> **DESCRIPTION OF THE TASK**
Would you please repeat the material exactly, from the first line to the last?

> **INFORMATION PROVIDED**
======

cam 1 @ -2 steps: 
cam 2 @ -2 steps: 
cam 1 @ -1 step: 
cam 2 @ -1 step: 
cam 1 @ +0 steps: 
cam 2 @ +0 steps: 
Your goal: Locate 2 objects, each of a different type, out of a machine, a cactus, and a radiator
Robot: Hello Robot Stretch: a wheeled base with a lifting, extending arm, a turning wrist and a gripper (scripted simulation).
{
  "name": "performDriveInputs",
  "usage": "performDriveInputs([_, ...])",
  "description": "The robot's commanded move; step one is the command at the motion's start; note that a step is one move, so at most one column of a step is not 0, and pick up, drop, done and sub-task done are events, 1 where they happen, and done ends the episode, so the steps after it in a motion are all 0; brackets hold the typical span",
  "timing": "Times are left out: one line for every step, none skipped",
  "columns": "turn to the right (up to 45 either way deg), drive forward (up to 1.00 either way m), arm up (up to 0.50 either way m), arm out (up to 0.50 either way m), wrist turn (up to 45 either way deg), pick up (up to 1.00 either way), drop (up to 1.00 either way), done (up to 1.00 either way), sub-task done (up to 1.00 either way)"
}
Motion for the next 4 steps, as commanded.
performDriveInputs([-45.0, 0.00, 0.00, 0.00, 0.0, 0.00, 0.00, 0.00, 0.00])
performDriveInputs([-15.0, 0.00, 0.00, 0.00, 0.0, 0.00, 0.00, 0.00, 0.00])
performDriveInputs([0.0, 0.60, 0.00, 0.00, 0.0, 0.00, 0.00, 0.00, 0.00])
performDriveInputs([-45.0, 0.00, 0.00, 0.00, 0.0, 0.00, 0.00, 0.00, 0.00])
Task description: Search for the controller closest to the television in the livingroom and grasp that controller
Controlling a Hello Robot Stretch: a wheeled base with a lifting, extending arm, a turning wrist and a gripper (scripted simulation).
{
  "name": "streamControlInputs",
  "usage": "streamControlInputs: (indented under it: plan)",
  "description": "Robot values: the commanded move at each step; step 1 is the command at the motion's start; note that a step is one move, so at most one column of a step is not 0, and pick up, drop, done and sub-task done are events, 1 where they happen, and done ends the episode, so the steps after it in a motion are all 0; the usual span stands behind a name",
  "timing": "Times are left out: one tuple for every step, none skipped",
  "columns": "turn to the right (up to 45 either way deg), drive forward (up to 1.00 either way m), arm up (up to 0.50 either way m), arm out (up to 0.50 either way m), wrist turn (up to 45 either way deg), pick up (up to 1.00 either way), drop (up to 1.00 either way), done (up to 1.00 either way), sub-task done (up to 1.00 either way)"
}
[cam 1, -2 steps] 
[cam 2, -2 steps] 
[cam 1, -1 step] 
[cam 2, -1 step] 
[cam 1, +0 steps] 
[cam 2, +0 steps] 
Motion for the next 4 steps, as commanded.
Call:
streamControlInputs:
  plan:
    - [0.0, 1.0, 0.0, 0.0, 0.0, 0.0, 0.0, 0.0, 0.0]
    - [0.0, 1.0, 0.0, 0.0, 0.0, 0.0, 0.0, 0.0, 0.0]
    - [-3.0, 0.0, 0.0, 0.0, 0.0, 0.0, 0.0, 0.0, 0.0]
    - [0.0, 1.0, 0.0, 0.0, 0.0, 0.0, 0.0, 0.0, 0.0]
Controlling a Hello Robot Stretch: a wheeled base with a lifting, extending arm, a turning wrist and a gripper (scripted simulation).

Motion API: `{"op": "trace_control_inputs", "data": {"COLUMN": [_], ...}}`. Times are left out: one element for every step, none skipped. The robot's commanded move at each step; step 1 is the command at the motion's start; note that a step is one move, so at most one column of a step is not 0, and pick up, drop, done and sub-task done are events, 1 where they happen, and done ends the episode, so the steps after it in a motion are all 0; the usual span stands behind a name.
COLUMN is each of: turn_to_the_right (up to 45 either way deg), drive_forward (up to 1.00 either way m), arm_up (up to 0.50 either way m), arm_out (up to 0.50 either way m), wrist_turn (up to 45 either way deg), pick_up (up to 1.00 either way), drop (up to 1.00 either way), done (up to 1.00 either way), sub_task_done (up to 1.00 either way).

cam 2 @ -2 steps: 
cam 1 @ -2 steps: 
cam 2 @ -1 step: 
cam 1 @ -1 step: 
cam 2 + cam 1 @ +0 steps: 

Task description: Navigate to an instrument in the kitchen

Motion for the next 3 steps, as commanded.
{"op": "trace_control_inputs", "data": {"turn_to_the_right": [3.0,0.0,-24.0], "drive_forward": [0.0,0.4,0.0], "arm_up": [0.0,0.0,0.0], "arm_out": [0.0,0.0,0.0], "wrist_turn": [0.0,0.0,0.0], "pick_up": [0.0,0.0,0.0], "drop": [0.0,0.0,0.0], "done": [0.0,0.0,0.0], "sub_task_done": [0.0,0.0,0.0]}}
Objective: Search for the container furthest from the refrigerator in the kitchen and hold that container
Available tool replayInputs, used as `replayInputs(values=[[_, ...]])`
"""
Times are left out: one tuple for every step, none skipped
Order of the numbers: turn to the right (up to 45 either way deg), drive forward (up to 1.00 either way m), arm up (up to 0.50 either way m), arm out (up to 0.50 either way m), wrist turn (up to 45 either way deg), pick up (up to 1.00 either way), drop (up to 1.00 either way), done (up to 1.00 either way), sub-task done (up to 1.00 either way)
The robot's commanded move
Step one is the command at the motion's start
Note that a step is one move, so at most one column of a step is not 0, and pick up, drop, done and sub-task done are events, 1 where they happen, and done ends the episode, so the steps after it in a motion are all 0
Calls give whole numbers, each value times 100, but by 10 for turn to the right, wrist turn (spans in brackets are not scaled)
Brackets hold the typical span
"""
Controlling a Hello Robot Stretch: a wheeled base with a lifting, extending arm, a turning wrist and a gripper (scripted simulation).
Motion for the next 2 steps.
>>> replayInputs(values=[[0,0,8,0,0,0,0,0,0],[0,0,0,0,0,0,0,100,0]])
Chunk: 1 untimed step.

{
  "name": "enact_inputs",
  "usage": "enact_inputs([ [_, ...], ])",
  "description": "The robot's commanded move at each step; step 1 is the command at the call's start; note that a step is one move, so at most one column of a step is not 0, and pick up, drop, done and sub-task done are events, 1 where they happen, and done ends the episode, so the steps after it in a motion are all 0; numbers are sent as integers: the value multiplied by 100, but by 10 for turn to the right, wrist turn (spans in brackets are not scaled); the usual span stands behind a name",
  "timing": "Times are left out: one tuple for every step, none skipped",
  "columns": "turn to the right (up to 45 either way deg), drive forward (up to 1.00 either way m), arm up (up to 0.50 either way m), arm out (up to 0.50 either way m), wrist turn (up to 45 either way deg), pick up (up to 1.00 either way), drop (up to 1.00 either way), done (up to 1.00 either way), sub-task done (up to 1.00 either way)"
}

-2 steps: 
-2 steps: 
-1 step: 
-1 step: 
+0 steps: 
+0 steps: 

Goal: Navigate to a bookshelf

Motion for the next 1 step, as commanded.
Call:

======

> **ANSWER FOR THE TASK**
cam 1 @ -2 steps: 
cam 2 @ -2 steps: 
cam 1 @ -1 step: 
cam 2 @ -1 step: 
cam 1 @ +0 steps: 
cam 2 @ +0 steps: 
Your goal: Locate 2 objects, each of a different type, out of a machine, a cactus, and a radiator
Robot: Hello Robot Stretch: a wheeled base with a lifting, extending arm, a turning wrist and a gripper (scripted simulation).
{
  "name": "performDriveInputs",
  "usage": "performDriveInputs([_, ...])",
  "description": "The robot's commanded move; step one is the command at the motion's start; note that a step is one move, so at most one column of a step is not 0, and pick up, drop, done and sub-task done are events, 1 where they happen, and done ends the episode, so the steps after it in a motion are all 0; brackets hold the typical span",
  "timing": "Times are left out: one line for every step, none skipped",
  "columns": "turn to the right (up to 45 either way deg), drive forward (up to 1.00 either way m), arm up (up to 0.50 either way m), arm out (up to 0.50 either way m), wrist turn (up to 45 either way deg), pick up (up to 1.00 either way), drop (up to 1.00 either way), done (up to 1.00 either way), sub-task done (up to 1.00 either way)"
}
Motion for the next 4 steps, as commanded.
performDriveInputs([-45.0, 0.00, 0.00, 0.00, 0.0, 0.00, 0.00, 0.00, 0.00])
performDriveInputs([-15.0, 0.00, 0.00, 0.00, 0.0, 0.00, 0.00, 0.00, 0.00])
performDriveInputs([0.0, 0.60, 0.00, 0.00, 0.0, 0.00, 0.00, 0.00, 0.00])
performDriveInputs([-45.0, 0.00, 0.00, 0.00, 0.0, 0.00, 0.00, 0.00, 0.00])
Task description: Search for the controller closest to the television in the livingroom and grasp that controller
Controlling a Hello Robot Stretch: a wheeled base with a lifting, extending arm, a turning wrist and a gripper (scripted simulation).
{
  "name": "streamControlInputs",
  "usage": "streamControlInputs: (indented under it: plan)",
  "description": "Robot values: the commanded move at each step; step 1 is the command at the motion's start; note that a step is one move, so at most one column of a step is not 0, and pick up, drop, done and sub-task done are events, 1 where they happen, and done ends the episode, so the steps after it in a motion are all 0; the usual span stands behind a name",
  "timing": "Times are left out: one tuple for every step, none skipped",
  "columns": "turn to the right (up to 45 either way deg), drive forward (up to 1.00 either way m), arm up (up to 0.50 either way m), arm out (up to 0.50 either way m), wrist turn (up to 45 either way deg), pick up (up to 1.00 either way), drop (up to 1.00 either way), done (up to 1.00 either way), sub-task done (up to 1.00 either way)"
}
[cam 1, -2 steps] 
[cam 2, -2 steps] 
[cam 1, -1 step] 
[cam 2, -1 step] 
[cam 1, +0 steps] 
[cam 2, +0 steps] 
Motion for the next 4 steps, as commanded.
Call:
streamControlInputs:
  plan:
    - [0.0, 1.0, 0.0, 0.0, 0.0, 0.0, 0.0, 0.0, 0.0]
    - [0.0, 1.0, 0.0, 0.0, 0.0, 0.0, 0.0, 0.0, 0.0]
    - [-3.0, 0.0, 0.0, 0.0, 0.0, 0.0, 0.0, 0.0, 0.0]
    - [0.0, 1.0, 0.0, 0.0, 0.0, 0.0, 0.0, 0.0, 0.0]
Controlling a Hello Robot Stretch: a wheeled base with a lifting, extending arm, a turning wrist and a gripper (scripted simulation).

Motion API: `{"op": "trace_control_inputs", "data": {"COLUMN": [_], ...}}`. Times are left out: one element for every step, none skipped. The robot's commanded move at each step; step 1 is the command at the motion's start; note that a step is one move, so at most one column of a step is not 0, and pick up, drop, done and sub-task done are events, 1 where they happen, and done ends the episode, so the steps after it in a motion are all 0; the usual span stands behind a name.
COLUMN is each of: turn_to_the_right (up to 45 either way deg), drive_forward (up to 1.00 either way m), arm_up (up to 0.50 either way m), arm_out (up to 0.50 either way m), wrist_turn (up to 45 either way deg), pick_up (up to 1.00 either way), drop (up to 1.00 either way), done (up to 1.00 either way), sub_task_done (up to 1.00 either way).

cam 2 @ -2 steps: 
cam 1 @ -2 steps: 
cam 2 @ -1 step: 
cam 1 @ -1 step: 
cam 2 + cam 1 @ +0 steps: 

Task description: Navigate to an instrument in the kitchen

Motion for the next 3 steps, as commanded.
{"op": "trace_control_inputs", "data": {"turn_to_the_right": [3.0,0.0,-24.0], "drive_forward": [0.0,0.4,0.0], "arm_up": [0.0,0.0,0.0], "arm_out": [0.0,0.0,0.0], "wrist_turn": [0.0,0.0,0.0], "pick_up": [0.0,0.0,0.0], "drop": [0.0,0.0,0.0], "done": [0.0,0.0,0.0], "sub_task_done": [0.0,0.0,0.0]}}
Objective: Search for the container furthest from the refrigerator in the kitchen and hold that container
Available tool replayInputs, used as `replayInputs(values=[[_, ...]])`
"""
Times are left out: one tuple for every step, none skipped
Order of the numbers: turn to the right (up to 45 either way deg), drive forward (up to 1.00 either way m), arm up (up to 0.50 either way m), arm out (up to 0.50 either way m), wrist turn (up to 45 either way deg), pick up (up to 1.00 either way), drop (up to 1.00 either way), done (up to 1.00 either way), sub-task done (up to 1.00 either way)
The robot's commanded move
Step one is the command at the motion's start
Note that a step is one move, so at most one column of a step is not 0, and pick up, drop, done and sub-task done are events, 1 where they happen, and done ends the episode, so the steps after it in a motion are all 0
Calls give whole numbers, each value times 100, but by 10 for turn to the right, wrist turn (spans in brackets are not scaled)
Brackets hold the typical span
"""
Controlling a Hello Robot Stretch: a wheeled base with a lifting, extending arm, a turning wrist and a gripper (scripted simulation).
Motion for the next 2 steps.
>>> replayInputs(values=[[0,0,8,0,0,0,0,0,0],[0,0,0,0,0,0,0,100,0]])
Chunk: 1 untimed step.

{
  "name": "enact_inputs",
  "usage": "enact_inputs([ [_, ...], ])",
  "description": "The robot's commanded move at each step; step 1 is the command at the call's start; note that a step is one move, so at most one column of a step is not 0, and pick up, drop, done and sub-task done are events, 1 where they happen, and done ends the episode, so the steps after it in a motion are all 0; numbers are sent as integers: the value multiplied by 100, but by 10 for turn to the right, wrist turn (spans in brackets are not scaled); the usual span stands behind a name",
  "timing": "Times are left out: one tuple for every step, none skipped",
  "columns": "turn to the right (up to 45 either way deg), drive forward (up to 1.00 either way m), arm up (up to 0.50 either way m), arm out (up to 0.50 either way m), wrist turn (up to 45 either way deg), pick up (up to 1.00 either way), drop (up to 1.00 either way), done (up to 1.00 either way), sub-task done (up to 1.00 either way)"
}

-2 steps: 
-2 steps: 
-1 step: 
-1 step: 
+0 steps: 
+0 steps: 

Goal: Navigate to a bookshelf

Motion for the next 1 step, as commanded.
Call:

No more work is required for the exercise.